While some dismiss the service as irreverent, micro-blogging is worthwhile for those who believe in networks, and the importance of being privy to the information that emanates from them. Buckland adds that we live in the information economy, where ‘knowing things and knowing people translate into business’. He adds that it’s a horrible feeling ‘when everyone is talking around you, like they know something you don’t’. This is an unfortunate truth of micro-blogging - you’re either in, or out, and it’s easy to get left behind if you don’t keep up.

The business of microblogging

Buckland adds that some businesses and media companies are beginning to ‘play’ on Twitter, with Standard Bank’s Pro20 cricket commentary on the service an admirable effort. Bellinda Carreira, Senior Manager of Online Marketing at Standard Bank, adds: “Worth a mention is the usefulness of the Twitter RSS feed that enables us to feed certain highlight tweets into our blog, which helps keep the conversation going.” This emphasises the importance of the interconnectedness of all things social media.
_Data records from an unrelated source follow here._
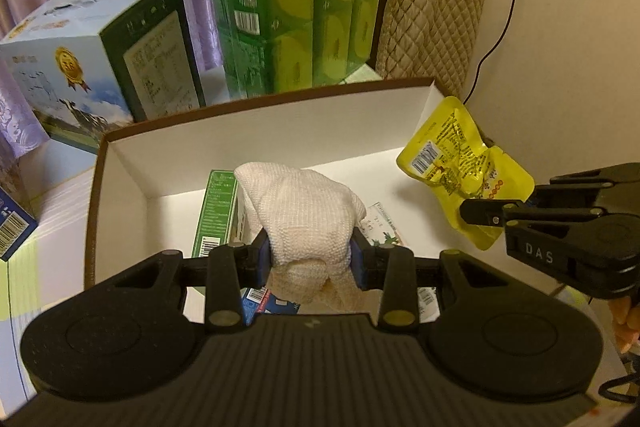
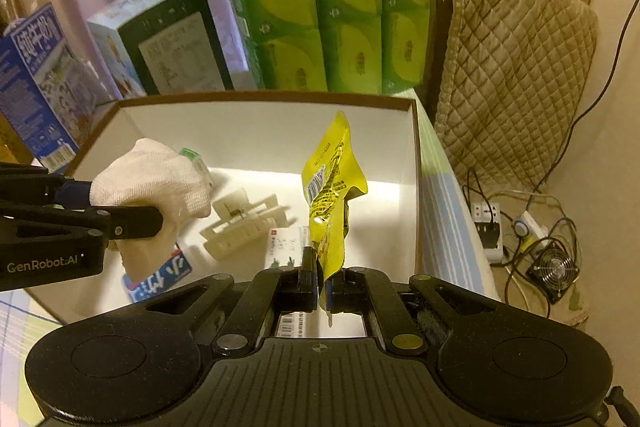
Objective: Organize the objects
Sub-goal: 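Carry the towel and yellow packet over the brown box and lower them, then open both tools to release the towel and packet into the box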
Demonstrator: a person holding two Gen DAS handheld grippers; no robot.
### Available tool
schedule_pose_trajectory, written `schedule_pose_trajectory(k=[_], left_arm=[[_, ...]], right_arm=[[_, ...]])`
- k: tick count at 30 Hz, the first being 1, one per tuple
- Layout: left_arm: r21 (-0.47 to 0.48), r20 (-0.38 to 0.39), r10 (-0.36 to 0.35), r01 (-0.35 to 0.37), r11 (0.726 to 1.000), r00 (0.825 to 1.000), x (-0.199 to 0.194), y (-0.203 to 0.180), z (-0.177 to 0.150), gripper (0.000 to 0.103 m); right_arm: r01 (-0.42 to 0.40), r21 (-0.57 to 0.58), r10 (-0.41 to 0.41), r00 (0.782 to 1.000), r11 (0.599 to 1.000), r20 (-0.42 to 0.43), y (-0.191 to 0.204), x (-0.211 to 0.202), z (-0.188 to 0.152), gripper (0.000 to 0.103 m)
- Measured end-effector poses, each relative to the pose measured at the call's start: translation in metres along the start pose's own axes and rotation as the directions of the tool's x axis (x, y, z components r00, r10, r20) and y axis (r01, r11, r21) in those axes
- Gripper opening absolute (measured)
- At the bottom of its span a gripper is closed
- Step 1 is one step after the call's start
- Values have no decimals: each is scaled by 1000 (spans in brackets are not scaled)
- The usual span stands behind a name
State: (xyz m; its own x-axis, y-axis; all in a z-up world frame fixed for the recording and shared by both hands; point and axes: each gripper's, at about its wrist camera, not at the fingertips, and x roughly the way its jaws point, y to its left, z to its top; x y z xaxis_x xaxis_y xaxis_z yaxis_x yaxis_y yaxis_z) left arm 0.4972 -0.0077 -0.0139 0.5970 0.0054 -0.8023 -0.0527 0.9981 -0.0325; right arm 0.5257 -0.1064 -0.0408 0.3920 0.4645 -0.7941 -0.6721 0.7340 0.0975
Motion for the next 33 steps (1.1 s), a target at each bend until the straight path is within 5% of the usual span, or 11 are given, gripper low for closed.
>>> schedule_pose_trajectory(k=[11, 14, 17, 33], left_arm=[[5, -24, 13, -13, 1000, 1000, 30, 6, 9, 35], [1, -12, 14, -14, 1000, 1000, 34, 8, 14, 41], [-5, 4, 37, -37, 999, 999, 36, 10, 17, 57], [-37, -20, 61, -62, 997, 998, 31, 28, 12, 60]], right_arm=[[19, -10, -19, 999, 1000, -30, -2, 21, 4, 0], [19, -7, -19, 999, 1000, -28, -3, 22, 6, 0], [17, -9, -17, 1000, 1000, -25, -4, 22, 8, 0], [23, -8, -23, 1000, 1000, -18, -4, 24, 12, 0]])
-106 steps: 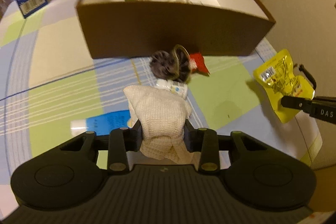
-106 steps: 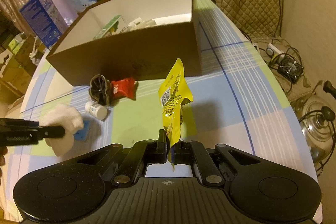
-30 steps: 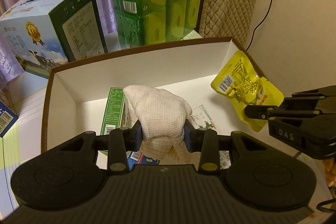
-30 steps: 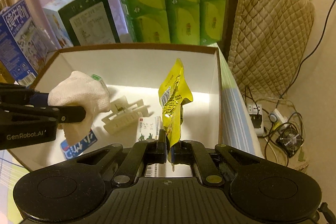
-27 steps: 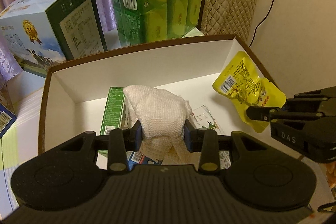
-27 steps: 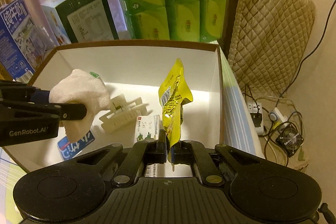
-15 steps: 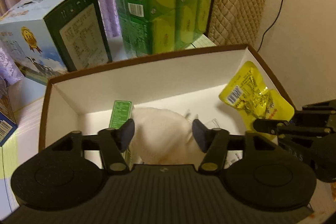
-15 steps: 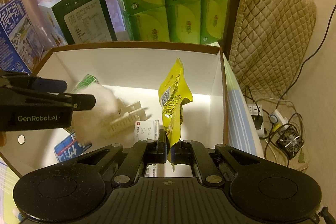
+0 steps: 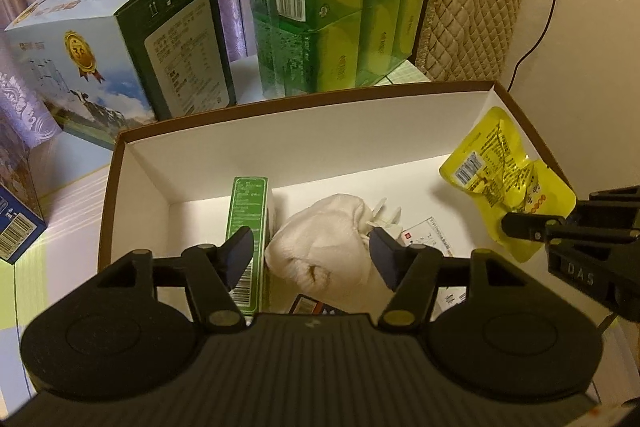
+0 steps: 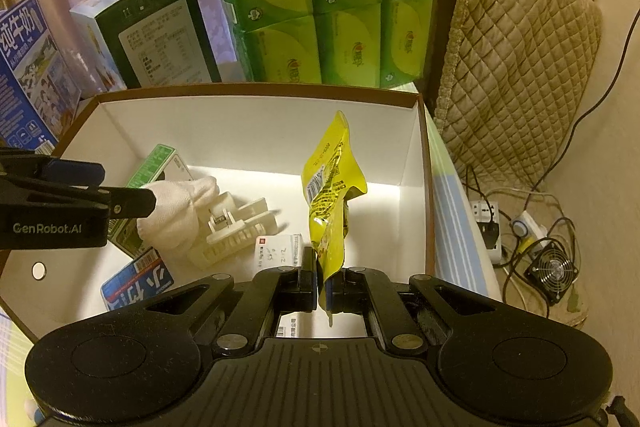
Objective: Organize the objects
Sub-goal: 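Open both tools to release the towel and packet into the box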
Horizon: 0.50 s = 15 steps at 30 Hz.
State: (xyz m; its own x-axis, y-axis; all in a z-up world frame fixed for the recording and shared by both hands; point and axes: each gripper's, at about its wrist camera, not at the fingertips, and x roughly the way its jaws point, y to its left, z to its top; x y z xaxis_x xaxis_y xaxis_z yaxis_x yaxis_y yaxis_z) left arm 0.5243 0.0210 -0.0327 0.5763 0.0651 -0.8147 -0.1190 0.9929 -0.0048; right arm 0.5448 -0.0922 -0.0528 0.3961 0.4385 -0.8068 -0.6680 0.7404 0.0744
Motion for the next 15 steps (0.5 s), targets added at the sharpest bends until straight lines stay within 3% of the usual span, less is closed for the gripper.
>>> schedule_pose_trajectory(k=[5, 8, 15], left_arm=[[-11, 1, 4, -4, 1000, 1000, -3, 3, -2, 66], [-16, 6, 8, -7, 1000, 1000, -6, 4, -3, 71], [-21, 23, 6, -5, 1000, 1000, -18, 6, -6, 77]], right_arm=[[1, 4, -1, 998, 1000, 59, 2, -4, 3, 0], [17, -14, -16, 996, 1000, 93, 5, -8, 7, 5], [8, -26, -5, 991, 1000, 132, 10, -23, 7, 37]])
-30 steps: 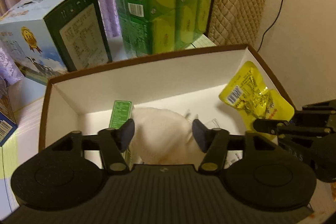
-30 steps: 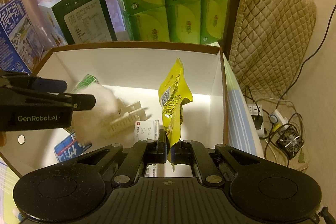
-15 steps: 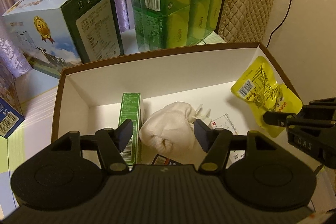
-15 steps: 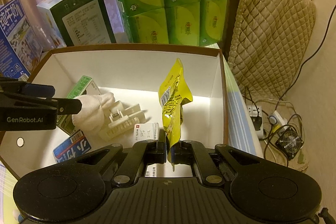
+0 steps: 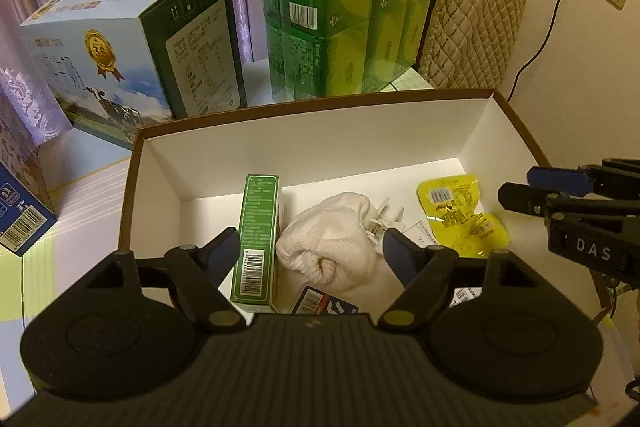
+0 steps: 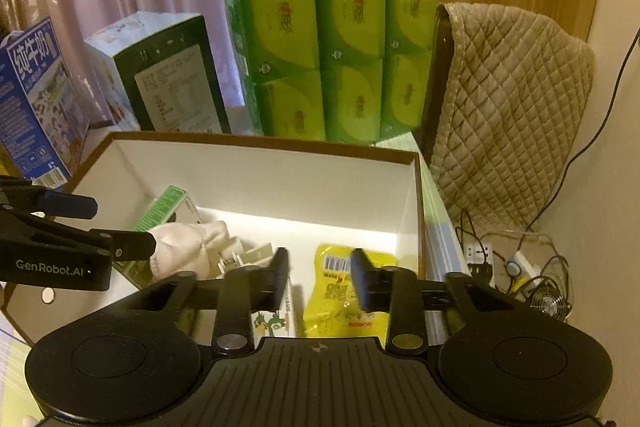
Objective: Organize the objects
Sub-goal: 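Open both tools to release the towel and packet into the box, then move both tools back toward the items in front of the box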
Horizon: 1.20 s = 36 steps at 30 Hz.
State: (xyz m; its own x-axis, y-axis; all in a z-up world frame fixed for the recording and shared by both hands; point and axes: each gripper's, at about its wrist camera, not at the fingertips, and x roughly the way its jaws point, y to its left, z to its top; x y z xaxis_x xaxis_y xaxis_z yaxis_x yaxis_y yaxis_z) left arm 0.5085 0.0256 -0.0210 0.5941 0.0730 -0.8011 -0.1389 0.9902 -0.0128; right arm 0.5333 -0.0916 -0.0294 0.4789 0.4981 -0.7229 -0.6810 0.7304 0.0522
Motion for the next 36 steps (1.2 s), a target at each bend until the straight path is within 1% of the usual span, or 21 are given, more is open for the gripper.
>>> schedule_pose_trajectory(k=[8, 10, 12, 13, 18, 22, 24, 36], left_arm=[[-26, 18, 2, -1, 1000, 1000, -20, 4, -7, 78], [-32, 25, 1, 0, 999, 1000, -28, 5, -10, 79], [-40, 33, 3, -2, 999, 999, -38, 6, -14, 84], [-45, 39, 5, -4, 999, 999, -43, 6, -17, 84], [-70, 56, 3, 1, 998, 998, -66, 7, -28, 85], [-85, 64, 5, 0, 996, 998, -84, 7, -38, 86], [-88, 71, 9, -3, 996, 997, -93, 6, -43, 88], [-119, 91, 20, -9, 993, 996, -144, 11, -85, 88]], right_arm=[[-18, -2, 19, 1000, 1000, 21, 4, -20, -4, 48], [-27, 11, 27, 999, 1000, 30, 3, -27, -8, 53], [-36, 29, 35, 999, 999, 37, 2, -36, -12, 57], [-40, 36, 38, 998, 999, 41, 1, -40, -14, 60], [-48, 55, 45, 998, 997, 53, 1, -61, -25, 66], [-60, 65, 56, 996, 996, 66, 5, -79, -33, 68], [-71, 70, 66, 995, 995, 70, 8, -88, -37, 69], [-124, 69, 119, 990, 990, 73, 26, -127, -65, 71]])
Some media companies have started to experiment with delivering their headlines through Twitter – but the content tends to ‘come in floods’, which can be quite overwhelming. Buckland feels that if corporates want to penetrate micro-blogging networks, they have to do so subtly, offering something of interest to users. He adds that social media is largely a private space, and crude advertising can be seen as intrusive. Relevance is therefore key. Buckland suggests reporters use micro-blogging sites for reporting and news gathering, and gives an example where Twitter recently made headlines for supposedly breaking the news of the Chinese Earthquake, as people were ‘tweeting it’ as it happened.

Micro-blogging is certainly useful when a topic arises that one wouldn’t necessarily blog or write a story about. For more on micro-blogging, visit Microblogging.com. This is a social media site where you can discover, share and discuss microblogging content with others.
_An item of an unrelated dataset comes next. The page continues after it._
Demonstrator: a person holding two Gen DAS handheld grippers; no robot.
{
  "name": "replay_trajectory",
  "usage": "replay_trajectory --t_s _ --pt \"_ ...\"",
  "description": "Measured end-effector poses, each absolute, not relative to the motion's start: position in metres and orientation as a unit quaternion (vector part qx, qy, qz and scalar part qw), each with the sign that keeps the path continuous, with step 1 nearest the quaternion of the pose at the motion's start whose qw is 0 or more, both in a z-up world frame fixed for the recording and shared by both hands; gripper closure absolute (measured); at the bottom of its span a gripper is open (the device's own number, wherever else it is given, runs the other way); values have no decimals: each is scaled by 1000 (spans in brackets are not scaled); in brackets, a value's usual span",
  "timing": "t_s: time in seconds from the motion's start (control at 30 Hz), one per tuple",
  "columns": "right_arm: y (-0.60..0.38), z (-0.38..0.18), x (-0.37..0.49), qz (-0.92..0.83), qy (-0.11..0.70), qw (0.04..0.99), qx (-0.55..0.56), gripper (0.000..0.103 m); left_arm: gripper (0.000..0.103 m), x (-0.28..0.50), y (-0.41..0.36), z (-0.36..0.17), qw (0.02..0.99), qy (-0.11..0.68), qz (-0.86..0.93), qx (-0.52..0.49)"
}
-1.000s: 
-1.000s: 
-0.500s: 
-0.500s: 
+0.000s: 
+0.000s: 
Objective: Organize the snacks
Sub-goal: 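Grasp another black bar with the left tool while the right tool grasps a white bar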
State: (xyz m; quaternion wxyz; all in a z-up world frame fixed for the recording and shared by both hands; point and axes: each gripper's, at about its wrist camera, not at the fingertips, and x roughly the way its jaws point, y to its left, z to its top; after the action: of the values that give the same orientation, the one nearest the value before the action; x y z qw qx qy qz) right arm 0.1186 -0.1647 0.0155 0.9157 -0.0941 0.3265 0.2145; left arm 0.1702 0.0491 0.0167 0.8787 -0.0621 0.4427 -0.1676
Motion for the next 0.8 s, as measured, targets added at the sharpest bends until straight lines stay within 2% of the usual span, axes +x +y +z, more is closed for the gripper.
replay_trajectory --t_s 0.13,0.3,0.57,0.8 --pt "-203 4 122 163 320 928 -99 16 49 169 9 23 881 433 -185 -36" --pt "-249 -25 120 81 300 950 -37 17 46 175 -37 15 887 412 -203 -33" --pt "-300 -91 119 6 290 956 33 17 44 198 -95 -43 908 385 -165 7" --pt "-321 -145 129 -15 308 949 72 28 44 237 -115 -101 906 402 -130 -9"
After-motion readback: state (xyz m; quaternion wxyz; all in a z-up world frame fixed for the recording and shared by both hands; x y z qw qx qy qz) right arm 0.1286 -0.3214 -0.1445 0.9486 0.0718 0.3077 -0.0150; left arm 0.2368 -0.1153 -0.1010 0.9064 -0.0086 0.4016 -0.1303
Micro-blogging is easy to do and may well become ‘a tool in every reporters’ armory’, particularly in the current media environment where journalists need to become platform agnostic in order to get the news across in as many media formats as possible.

Buckland, who is also co-founder of South African blog aggregator amatomu and group blog, Thought Leader, concludes: “Micro-blog platforms are as important as they are trivial. They are for inanities as much as they form a key social and business networking role. They've also filled a niche for those who don't have the time or the will to write a blog.”